Scott Taylor, is Chief of Community Corrections in Oregon and has worked with sex offenders for over 30 years. When asked what would be the ideal system for managing them he described, “a multi-agency approach where police, probation and prison officials would meet regularly to assess risk and determine appropriate monitoring levels of all offenders. If we had that we probably wouldn’t need community notification [Megan’s Law].” The picture he painted was an uncannily close portrayal of the UK’s Multi-Agency Public Protection Arrangements (MAPPA).
In many states, Megan’s Law has been compromised by locally elected officials imposing undeniably tough but ultimately pointless conditions on offenders. Compelling them to be identified on their driving licences, by banners on their front doors or even on their car number plates only adds to their further vilification. It is not surprising to hear the outcome, in many areas, is a third of registered offenders disappearing from the authorities. Even if they stay in touch, many refuse to provide a home address. Detective Bob Schilling of Seattle Police Department conceded, “50 per cent of the city’s highest risk offenders declare themselves homeless”.

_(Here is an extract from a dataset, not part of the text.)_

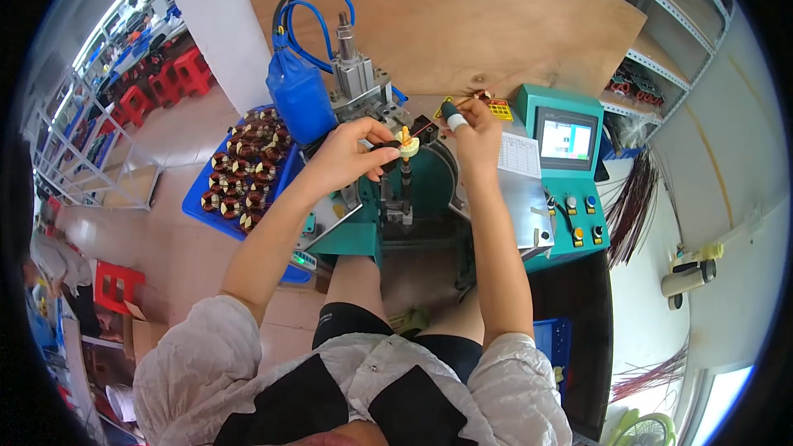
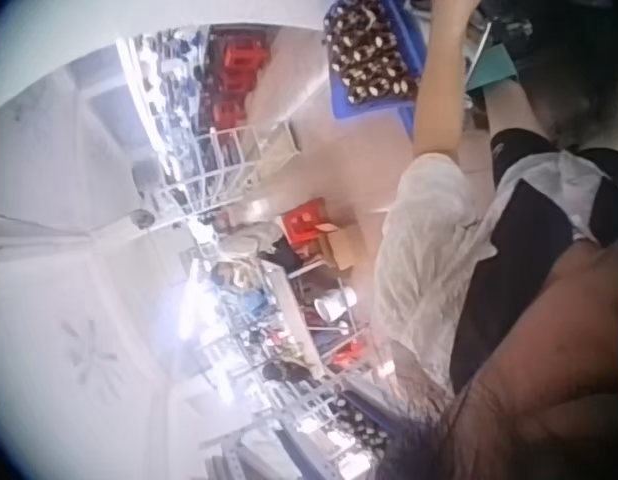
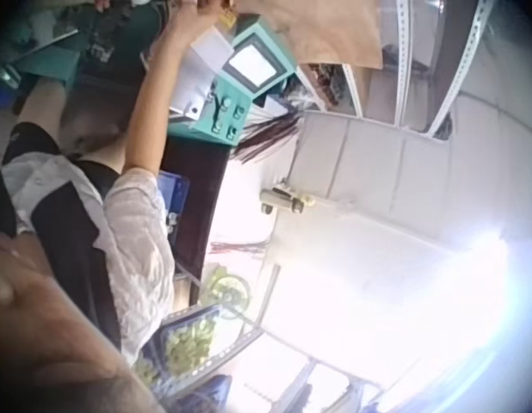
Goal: The person winds wire around toroidal cores using a winding machine, wraps tape around the wound cores by hand, and places the finished coils into a tray.
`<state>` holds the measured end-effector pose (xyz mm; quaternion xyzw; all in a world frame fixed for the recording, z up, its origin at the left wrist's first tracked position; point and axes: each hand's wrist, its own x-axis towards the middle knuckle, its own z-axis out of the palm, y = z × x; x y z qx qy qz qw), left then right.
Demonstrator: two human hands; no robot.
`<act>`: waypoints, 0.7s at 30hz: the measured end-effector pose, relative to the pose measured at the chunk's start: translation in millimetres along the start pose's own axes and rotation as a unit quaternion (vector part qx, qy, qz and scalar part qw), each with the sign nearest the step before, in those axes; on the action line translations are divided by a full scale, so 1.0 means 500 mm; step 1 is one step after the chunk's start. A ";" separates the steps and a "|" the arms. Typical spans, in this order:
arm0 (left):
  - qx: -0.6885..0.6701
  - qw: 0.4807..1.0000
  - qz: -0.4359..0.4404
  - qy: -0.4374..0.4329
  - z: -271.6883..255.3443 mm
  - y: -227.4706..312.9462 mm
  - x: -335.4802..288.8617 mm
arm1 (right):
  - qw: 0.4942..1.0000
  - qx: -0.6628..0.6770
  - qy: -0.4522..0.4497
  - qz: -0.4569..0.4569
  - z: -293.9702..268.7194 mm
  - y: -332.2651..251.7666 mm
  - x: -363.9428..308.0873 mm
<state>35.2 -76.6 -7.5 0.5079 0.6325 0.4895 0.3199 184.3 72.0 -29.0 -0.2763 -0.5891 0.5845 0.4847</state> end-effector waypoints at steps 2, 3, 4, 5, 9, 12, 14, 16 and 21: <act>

The lessons from the US are clear; widespread community knowledge of offenders leads directly to their hounding and isolation. Ultimately the policy is self-defeating; an offender who has gone to ground is an unmanaged offender and a greater risk to children. Martin Narey, CEO of Barnado’s echoed this fear last week when he spoke of his “grave concerns” and added bluntly, “Sarah’s Law will put children in greater danger”. Other measures, such as last week’s proposal to compel released offenders to undergo polygraph testing as part of their probation, has a much stronger evidence base from the US in reducing harm to children.
Dan Norris, Labour MP for Wansdyke, is a strong supporter of the government’s disclosure pilots but he also stresses the need for substantial public education. “Information on offenders alone doesn’t protect children. I have seen in the US how it needs to be combined with a community education programme. If we don’t so the same we’ll be missing a trick. Educated parents are able to make properly informed dispassionate decisions.”
But, in the context of child protection, it is always going to be hard to disentangle the rational from the raw emotion. Child abuse immediately makes parents raise a psychological drawbridge and are then oblivious to where dangers to their children really lie. John Reid himself struggled to hide his personal feelings. Although he claimed the cause was driven by a simple conviction, “such information [on sex offenders] should not be the sole preserve of officialdom,” last June’s Child Sex Offenders Review was announced with the grisly promise of instigating chemical castration.
Reid’s successor, Jacqui Smith, in place of justification just offers us ethereal banalities such as, “I want to see every child living their lives free from fear”. Well, who doesn’t? A home secretary should be providing the public with practical solutions rather than floating some utopian aspiration.
The producers of Eastenders, labouring under a welter of tabloid protest and viewers’ complaints, are attempting to make people get past the initial revulsion of the act of abuse and accept the grim fact that ‘paedophiles’ are very often members of the same family. A BBC spokeswoman said, “we appreciate that for some viewers this storyline will have particular resonance and significance. In running it, it’s certainly not our intention to cause distress or upset, either to those who’ve suffered from sexual abuse or their families. Our aim is instead to raise awareness of this very sensitive issue.”
The producers’ dilemma is instructive to children’s charities and Ministers alike on how to confront the issue in a digestible manner which can stimulate an objective debate. If it does, it won’t be thanks to Sarah’s Law.